------ Data excerpt

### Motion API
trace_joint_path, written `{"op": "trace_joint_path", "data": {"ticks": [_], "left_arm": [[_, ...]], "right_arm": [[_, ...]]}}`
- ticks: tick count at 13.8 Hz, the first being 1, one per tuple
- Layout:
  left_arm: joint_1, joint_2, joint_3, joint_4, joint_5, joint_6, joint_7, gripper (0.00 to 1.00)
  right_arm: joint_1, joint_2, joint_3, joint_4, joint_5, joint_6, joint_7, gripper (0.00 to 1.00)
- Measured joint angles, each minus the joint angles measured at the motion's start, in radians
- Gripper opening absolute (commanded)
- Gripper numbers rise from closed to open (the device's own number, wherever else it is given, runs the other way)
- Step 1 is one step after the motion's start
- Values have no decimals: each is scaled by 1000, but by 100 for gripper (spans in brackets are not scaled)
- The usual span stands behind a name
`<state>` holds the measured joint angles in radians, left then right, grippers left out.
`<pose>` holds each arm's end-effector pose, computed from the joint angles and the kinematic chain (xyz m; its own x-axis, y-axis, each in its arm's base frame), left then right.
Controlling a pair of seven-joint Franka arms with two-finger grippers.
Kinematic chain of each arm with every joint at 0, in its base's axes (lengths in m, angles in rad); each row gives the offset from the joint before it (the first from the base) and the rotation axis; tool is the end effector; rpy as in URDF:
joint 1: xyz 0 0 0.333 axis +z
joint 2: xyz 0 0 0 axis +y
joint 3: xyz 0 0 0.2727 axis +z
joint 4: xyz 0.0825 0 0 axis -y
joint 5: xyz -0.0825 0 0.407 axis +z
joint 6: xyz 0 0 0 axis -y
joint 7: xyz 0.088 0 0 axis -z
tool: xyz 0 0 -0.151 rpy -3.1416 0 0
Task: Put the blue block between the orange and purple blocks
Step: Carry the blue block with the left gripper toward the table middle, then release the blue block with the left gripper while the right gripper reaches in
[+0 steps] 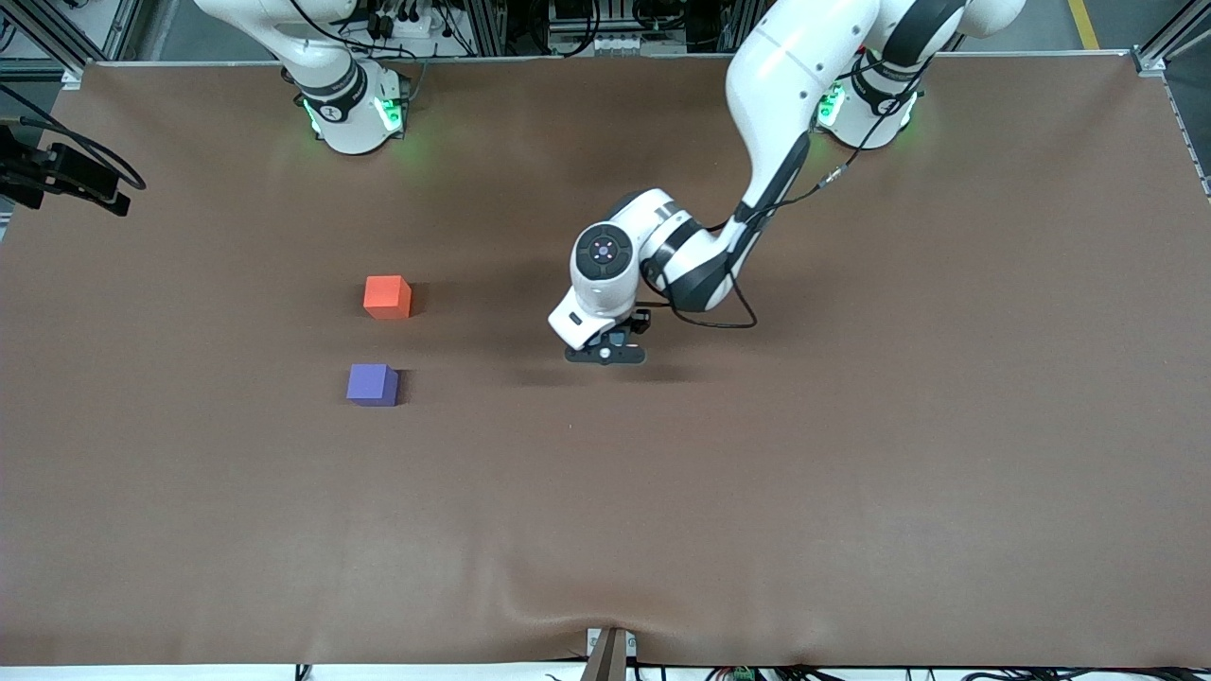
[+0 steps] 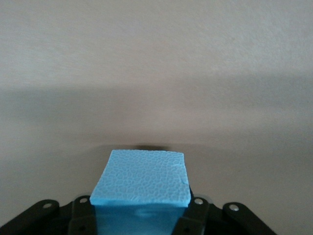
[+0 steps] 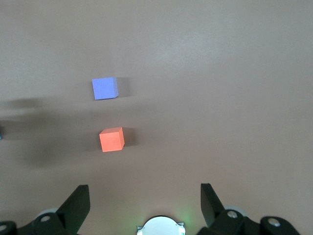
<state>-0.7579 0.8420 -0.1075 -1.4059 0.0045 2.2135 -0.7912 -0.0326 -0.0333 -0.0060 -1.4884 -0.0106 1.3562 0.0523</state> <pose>0.4669 -0.5361 0.1112 0.9961 -0.0435 -0.0764 -0.0412 -0.9986 0.0316 0.5403 -0.0227 0.5783 0.9908 -0.0928 -0.0981 -0.0917 -0.9957 0.0155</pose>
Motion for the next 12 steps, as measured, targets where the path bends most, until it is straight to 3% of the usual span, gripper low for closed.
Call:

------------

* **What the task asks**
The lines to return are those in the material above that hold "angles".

* **Answer to the problem**
- Measured joint angles, each minus the joint angles measured at the motion's start, in radians
`<state>` holds the measured joint angles in radians, left then right, grippers left out.
`<pose>` holds each arm's end-effector pose, computed from the joint angles and the kinematic chain (xyz m; its own x-axis, y-axis, each in its arm's base frame), left then right.
Kinematic chain of each arm with every joint at 0, in its base's axes (lengths in m, angles in rad); each row gives the offset from the joint before it (the first from the base) and the rotation axis; tool is the end effector; rpy as in URDF:

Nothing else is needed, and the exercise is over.